« The Anti-Mac Interfaceautojump »

Call by value in Python (and C and Scheme)

19/02/09

Permalink 08:21:59 pm, 1624 words
Categories: Code, Linguistics

Call by value in Python (and C and Scheme)

This is an edit of an e-mail conversation I had with my colleague Josh Herring about the term ‘call-by-value’ as applied to the Scheme-like languages Python, Ruby, Java, Scheme, Javascript, etc. Thanks to Josh for his discussion and help in bringing the argument to some conclusions. Also, note that I am not a programming language theorist, just an enthusiast. This is a complex and fiddly point of semantics, so please provide any needed corrections in the comments.

Conclusions

If you aren’t interested in the complete discussion, here are the conclusions:

  1. Programming language (PL) theorists choose some obtuse names for concepts: ‘call-by-value’ is not very descriptive (without some work to understand semantics that may differ from common usage).
  2. The Python community, mirroring its BDFL, is short on PL theory but very good at usefully describing real-world behaviour.
  3. Wikipedia articles are full of information on any subject you want to know about. Usually the problem is too much information, not too little.

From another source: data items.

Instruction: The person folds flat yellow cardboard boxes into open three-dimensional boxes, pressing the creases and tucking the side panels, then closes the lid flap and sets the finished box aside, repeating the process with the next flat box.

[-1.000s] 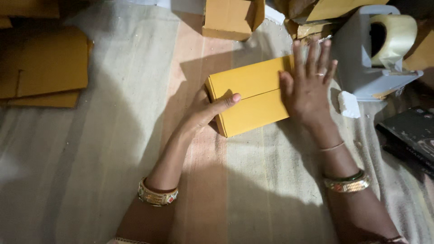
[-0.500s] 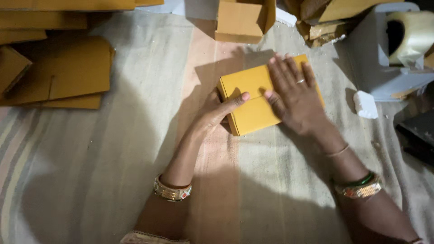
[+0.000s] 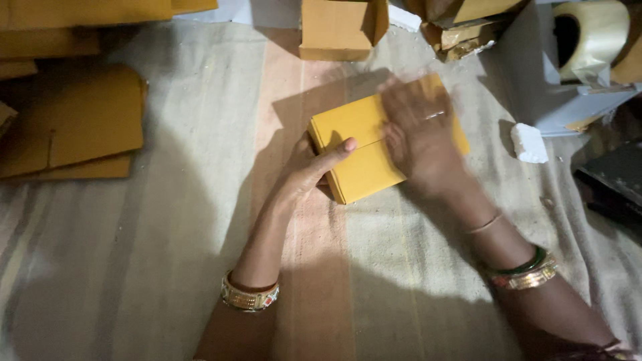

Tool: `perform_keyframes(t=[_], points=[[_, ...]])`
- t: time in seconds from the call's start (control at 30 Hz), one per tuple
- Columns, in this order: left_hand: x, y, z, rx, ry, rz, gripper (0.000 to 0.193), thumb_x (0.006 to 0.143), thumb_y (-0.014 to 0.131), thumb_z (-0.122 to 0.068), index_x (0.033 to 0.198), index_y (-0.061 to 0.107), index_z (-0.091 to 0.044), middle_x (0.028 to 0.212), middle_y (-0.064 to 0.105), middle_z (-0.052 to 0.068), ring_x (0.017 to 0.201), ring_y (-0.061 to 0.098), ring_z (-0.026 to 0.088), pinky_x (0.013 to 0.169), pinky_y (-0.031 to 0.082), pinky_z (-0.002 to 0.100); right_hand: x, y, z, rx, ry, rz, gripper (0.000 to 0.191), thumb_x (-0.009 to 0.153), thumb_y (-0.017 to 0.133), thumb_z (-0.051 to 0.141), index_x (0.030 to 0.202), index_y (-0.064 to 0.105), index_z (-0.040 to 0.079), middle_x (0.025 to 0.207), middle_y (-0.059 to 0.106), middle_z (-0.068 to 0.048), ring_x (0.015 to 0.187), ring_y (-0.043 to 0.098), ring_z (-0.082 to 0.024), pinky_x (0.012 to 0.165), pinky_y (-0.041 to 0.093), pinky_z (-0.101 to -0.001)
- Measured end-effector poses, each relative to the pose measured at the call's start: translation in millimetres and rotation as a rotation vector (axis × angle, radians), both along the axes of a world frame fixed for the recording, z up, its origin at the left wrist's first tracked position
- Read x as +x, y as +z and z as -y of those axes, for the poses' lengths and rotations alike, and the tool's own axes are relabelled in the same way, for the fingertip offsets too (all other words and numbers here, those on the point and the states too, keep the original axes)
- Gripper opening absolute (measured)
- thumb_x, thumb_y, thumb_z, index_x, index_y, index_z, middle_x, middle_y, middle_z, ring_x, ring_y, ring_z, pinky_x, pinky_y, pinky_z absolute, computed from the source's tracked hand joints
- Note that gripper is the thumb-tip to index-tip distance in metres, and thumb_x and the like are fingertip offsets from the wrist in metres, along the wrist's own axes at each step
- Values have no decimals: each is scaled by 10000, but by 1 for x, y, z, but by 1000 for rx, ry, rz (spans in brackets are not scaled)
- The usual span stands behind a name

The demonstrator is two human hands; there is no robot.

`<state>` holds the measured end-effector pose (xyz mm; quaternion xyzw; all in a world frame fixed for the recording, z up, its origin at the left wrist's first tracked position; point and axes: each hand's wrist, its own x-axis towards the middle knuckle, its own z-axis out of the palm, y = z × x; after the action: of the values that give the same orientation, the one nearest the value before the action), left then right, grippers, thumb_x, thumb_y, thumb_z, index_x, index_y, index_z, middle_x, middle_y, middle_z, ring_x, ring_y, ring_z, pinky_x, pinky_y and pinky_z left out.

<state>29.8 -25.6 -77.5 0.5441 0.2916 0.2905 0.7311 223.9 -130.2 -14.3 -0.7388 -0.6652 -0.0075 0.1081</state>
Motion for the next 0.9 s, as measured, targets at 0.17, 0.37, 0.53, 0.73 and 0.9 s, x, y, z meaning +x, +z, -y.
perform_keyframes(t=[0.17, 0.37, 0.53, 0.73, 0.9], points=[[-3, -3, 2, 49, 24, 19, 1015, 669, 873, -526, 1412, 496, 53, 1258, 665, 184, 1144, 675, 270, 903, 598, 391, -35, 0, 6, 49, 378, 104, 612, 1081, 180, 454, 1635, 152, 195, 1710, 96, -22, 1565, -26, -176, 1268, -37, -464], [6, -6, 0, -6, 24, 12, 986, 652, 901, -436, 1410, 447, 1, 1237, 676, 188, 1160, 687, 261, 909, 639, 381, 21, 1, -7, 93, 180, 50, 626, 1083, 216, 452, 1631, 194, 150, 1711, 125, -75, 1580, 7, -226, 1258, -32, -473], [4, -2, 2, 23, -31, 149, 943, 707, 921, -411, 1422, 513, 49, 1308, 662, 208, 1213, 651, 253, 945, 591, 344, 68, -4, -3, 165, 119, -269, 614, 1103, 276, 448, 1626, 264, 127, 1707, 195, -126, 1588, 48, -352, 1288, 44, -483], [3, -5, 2, 15, -36, 212, 899, 754, 928, -365, 1435, 499, 35, 1317, 665, 175, 1222, 656, 221, 963, 594, 306, 49, -14, -3, 255, 24, 61, 569, 1093, 370, 353, 1615, 318, 131, 1700, 153, -212, 1535, 2, -448, 1138, -85, -655], [1, -11, 0, -53, 9, 109, 927, 668, 932, -344, 1394, 488, 23, 1177, 667, 169, 1043, 688, 258, 783, 630, 358, -23, -7, 8, 187, 372, 108, 587, 1093, 338, 360, 1649, 273, 181, 1722, 188, -95, 1586, 57, -287, 1247, -83, -532]])
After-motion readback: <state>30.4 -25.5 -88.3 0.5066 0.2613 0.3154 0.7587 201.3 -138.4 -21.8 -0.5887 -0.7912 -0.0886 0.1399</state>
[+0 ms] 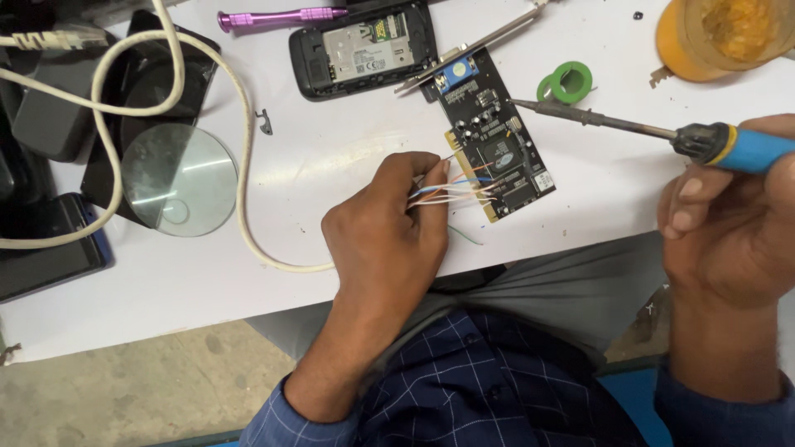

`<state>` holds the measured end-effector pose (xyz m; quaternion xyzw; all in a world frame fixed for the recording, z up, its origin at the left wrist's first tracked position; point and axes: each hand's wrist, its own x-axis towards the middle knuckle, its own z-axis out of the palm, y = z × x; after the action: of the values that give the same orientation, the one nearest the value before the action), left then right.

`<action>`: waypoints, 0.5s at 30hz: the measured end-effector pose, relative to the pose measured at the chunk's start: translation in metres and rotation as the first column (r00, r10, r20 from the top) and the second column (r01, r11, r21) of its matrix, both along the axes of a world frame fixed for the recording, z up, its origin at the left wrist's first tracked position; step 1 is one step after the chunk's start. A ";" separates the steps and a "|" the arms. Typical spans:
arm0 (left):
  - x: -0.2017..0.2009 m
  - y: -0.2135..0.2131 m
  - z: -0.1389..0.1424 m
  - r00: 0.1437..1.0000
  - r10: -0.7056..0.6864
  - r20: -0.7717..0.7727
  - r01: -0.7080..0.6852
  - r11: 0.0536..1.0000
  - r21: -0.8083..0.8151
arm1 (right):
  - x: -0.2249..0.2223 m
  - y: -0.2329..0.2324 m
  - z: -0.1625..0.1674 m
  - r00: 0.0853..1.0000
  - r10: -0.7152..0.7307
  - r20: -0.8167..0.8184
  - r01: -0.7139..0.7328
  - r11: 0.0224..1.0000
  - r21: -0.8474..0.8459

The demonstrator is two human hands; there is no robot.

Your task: The person strips and arranges the ends of a bundle of colored wires, then solders each wire tip to contact points on a black circuit board using a soldering iron, holding the wires in place with one hand while applying the iron with the other.

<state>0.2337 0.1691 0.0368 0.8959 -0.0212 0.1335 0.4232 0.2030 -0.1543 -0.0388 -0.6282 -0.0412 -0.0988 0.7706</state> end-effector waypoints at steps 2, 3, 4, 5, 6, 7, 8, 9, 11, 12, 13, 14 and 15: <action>0.001 0.001 0.001 1.000 0.004 0.002 -0.004 0.997 -0.080 | 0.001 -0.001 -0.001 1.000 -0.003 0.000 0.003 1.000 -0.016; 0.002 0.001 0.001 1.000 0.003 -0.006 -0.003 0.994 -0.105 | 0.001 0.000 -0.001 1.000 -0.006 -0.002 0.006 1.000 -0.015; 0.002 0.002 0.001 1.000 0.002 -0.017 -0.004 0.991 -0.131 | 0.001 0.000 -0.001 1.000 -0.010 -0.003 0.010 1.000 -0.014; 0.001 0.002 0.001 1.000 0.003 -0.030 -0.006 0.994 -0.111 | -0.001 0.003 -0.002 1.000 -0.016 -0.003 0.016 1.000 0.010; 0.001 0.001 0.001 0.999 0.003 -0.043 -0.007 0.996 -0.090 | -0.001 0.006 -0.002 1.000 -0.023 -0.005 0.023 1.000 0.011; 0.001 0.001 0.001 0.998 0.004 -0.056 -0.008 0.998 -0.070 | -0.002 0.008 -0.001 1.000 -0.029 -0.006 0.029 0.999 0.013; 0.001 0.002 0.000 0.999 0.001 -0.045 -0.003 0.999 -0.044 | -0.002 0.011 -0.001 0.999 -0.035 -0.008 0.035 0.999 -0.009; 0.002 0.002 0.000 0.999 -0.002 -0.035 0.002 1.000 -0.019 | -0.002 0.013 0.001 0.999 -0.031 -0.007 0.031 0.999 -0.025; 0.002 0.002 -0.002 0.999 -0.005 -0.033 0.005 1.000 0.016 | 0.000 0.016 0.004 1.000 -0.015 -0.001 0.015 0.999 -0.052; 0.003 0.002 -0.002 0.999 -0.005 -0.040 0.006 1.000 0.026 | 0.000 0.016 0.006 1.000 -0.013 -0.005 0.012 0.997 -0.073; 0.002 0.001 -0.002 0.999 -0.005 -0.049 0.007 0.999 0.036 | 0.001 0.017 0.008 1.000 -0.010 -0.009 0.009 0.996 -0.094; 0.001 0.001 -0.003 0.998 -0.005 -0.058 0.007 0.999 0.041 | 0.001 0.017 0.010 1.000 -0.019 -0.019 0.016 0.992 -0.127; 0.001 0.001 -0.003 0.998 -0.004 -0.062 0.007 0.999 0.047 | 0.002 0.017 0.010 1.000 -0.023 -0.017 0.020 0.990 -0.138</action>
<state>0.2350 0.1700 0.0342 0.9092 -0.0136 0.1042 0.4029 0.2047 -0.1373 -0.0287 -0.6813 -0.0338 -0.0981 0.7246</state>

The Python community uses the term ‘call-by-sharing’ to describe Python’s function call semantics, using ‘call-by-value’ for C-style semantics and ‘call-by-reference’ for Visual Basic-style semantics. ‘call-by-sharing’ is a useful term but not strictly accurate—it combines the two concepts of call-by-value and references to mutable objects.

Wikipedia

Let’s start with the Wikipedia article on Evaluation strategies, starting in the Strict section. The three relevant subsections are call-by-value, call-by-reference and call-by-sharing. Call-by-value is defined as “the argument expression is evaluated, and the resulting value is bound to the corresponding variable in the function (frequently by copying the value into a new memory region).”

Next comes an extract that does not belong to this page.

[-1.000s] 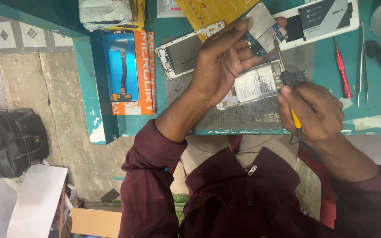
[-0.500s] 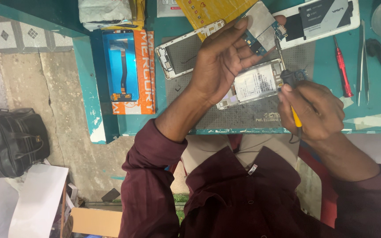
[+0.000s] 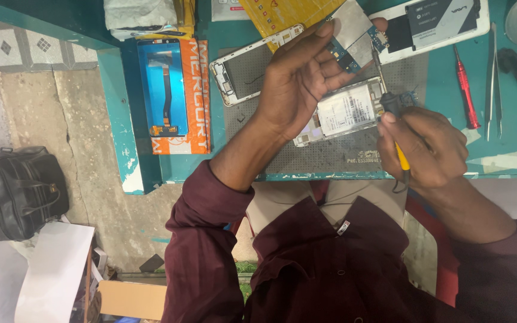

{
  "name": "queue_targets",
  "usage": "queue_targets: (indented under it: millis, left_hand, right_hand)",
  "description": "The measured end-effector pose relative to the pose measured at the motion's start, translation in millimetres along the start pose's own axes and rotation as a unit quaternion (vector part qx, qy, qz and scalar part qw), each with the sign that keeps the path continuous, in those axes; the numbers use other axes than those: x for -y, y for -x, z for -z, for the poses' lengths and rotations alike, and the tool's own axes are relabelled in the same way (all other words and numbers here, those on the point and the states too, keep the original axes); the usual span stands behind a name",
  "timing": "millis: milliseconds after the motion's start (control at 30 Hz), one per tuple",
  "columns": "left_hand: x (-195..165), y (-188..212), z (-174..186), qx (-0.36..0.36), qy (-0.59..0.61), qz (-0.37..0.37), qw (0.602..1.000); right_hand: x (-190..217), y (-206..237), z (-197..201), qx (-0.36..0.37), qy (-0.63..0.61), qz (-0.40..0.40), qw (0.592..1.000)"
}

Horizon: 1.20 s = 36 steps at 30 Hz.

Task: The person uses a screwdriver to remove screws from a small circuit board held in the left hand. The board is rotated to access different screw locations while the right hand continues unscrewing. The work is performed over a cluttered electronics repair workbench with other phone parts and tools visible.

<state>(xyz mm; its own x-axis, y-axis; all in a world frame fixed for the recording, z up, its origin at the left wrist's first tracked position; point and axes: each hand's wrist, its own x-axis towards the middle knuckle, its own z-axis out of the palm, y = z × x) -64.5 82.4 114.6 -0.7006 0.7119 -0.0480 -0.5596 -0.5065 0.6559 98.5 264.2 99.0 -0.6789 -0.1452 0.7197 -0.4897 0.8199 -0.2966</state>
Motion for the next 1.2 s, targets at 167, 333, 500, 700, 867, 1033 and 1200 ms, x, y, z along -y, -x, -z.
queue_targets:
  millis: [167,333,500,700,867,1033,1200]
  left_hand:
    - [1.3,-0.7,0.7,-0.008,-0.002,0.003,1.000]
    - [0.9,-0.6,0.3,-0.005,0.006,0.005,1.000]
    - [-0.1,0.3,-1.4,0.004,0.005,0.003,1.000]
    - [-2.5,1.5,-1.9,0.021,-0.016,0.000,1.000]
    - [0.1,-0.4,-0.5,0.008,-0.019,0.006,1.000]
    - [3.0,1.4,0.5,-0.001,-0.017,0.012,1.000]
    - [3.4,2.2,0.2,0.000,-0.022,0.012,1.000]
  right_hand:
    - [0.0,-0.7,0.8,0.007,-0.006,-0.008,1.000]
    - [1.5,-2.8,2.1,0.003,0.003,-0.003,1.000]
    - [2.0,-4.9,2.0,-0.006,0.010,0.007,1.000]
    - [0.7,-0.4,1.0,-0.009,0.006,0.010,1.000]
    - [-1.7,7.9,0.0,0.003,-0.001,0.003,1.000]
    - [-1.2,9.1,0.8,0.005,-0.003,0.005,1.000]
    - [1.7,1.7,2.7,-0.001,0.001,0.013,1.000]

As the third paragraph says, the definition of ‘value’ is problematic; it is not necessarily the same between C/Pascal and Java/Visual Basic, even though Java claims to be call-by-value. This is precisely right, and the point that is most confusing. Let’s look at C first, then Scheme and finally Java/VB/Python.

C

C provides only call-by-value. However, it provides pointers to allow you to mimic call-by-reference yourself if you want. (Pointers allow you to mimic a large number of other things which are beyond the scope of almost any article, especially this one.) The mimicry, however, is not transparent. Shared objects must be marked at the call site, the receiving site and the change site:

void f(int* i) {
  int j = 12;
  *i = j;
}
int main() {
  int k = 10;
  f(&k);
  return 0;
}

If you print k before and after running f, you’ll see 10, then 12. In contrast, this C++ program, with call-by-reference, does the same thing marking only the receiving site:

void f(int& i) {
  int j = 12;
  i = j;
}
int main() {
  int k = 10;
  f(k);
  return 0;
}

Crucially, in C, you cannot do two things. You cannot, as in C++, change the shared object transparently: you must use the machinery of pointers to mimic call-by-reference. And you cannot changed the passed pointer because it is itself a value that is copied when the function is called. This is still call-by-value; pointers point to shared objects, but the pointers themselves are passed by value. So if you try to alter the pointer passed to a function, nothing happens:

void f(int* i) {
  int j = 12;
  i = &j;
}
int main() {
  int k = 10;
  f(&k);
  return 0;
}

Here, I want to use f to alter k’s address instead of the value that k points to. But this is impossible because k is copied to i inside f and changing i itself has no effect on k. (Although, hmm, this isn’t possible in C++ either because its call-by-reference mechanism manages dereferencing for you and does not let you do it yourself.)

Scheme

On the surface, Scheme doesn’t behave much like C, at least C without pointers. It acts more like Python. Just like Python, actually, and all those other languages that were created 1988-1996 or so:

> (define x (make-string 3 #\o))
> (define (f y)
    (string-set! y 0 #\b))
> x
"ooo"
> (f x)
> x
"boo"

I’ve switched from numbers to mutable strings because of the way the R5RS defines complex objects. In fact, let’s look at the R5RS, the language definition for Scheme. Preview summary: all Scheme values are referred to by variables, which are C pointers except that they support fewer operations.

Storage Model

Variables and objects such as pairs, vectors, and strings implicitly denote locations or sequences of locations. …
Every location is marked to show whether it is in use. No variable or object ever refers to a location that is not in use. Whenever this report speaks of storage being allocated for a variable or object, what is meant is that an appropriate number of locations are chosen from the set of locations that are not in use, and the chosen locations are marked to indicate that they are now in use before the variable or object is made to denote them.

Procedures

When the procedure is later called with some actual arguments, the environment in which the lambda expression was evaluated will be extended by binding the variables in the formal argument list to fresh locations, the corresponding actual argument values will be stored in those locations, and the expressions in the body of the lambda expression will be evaluated sequentially in the extended environment. (emphasis mine)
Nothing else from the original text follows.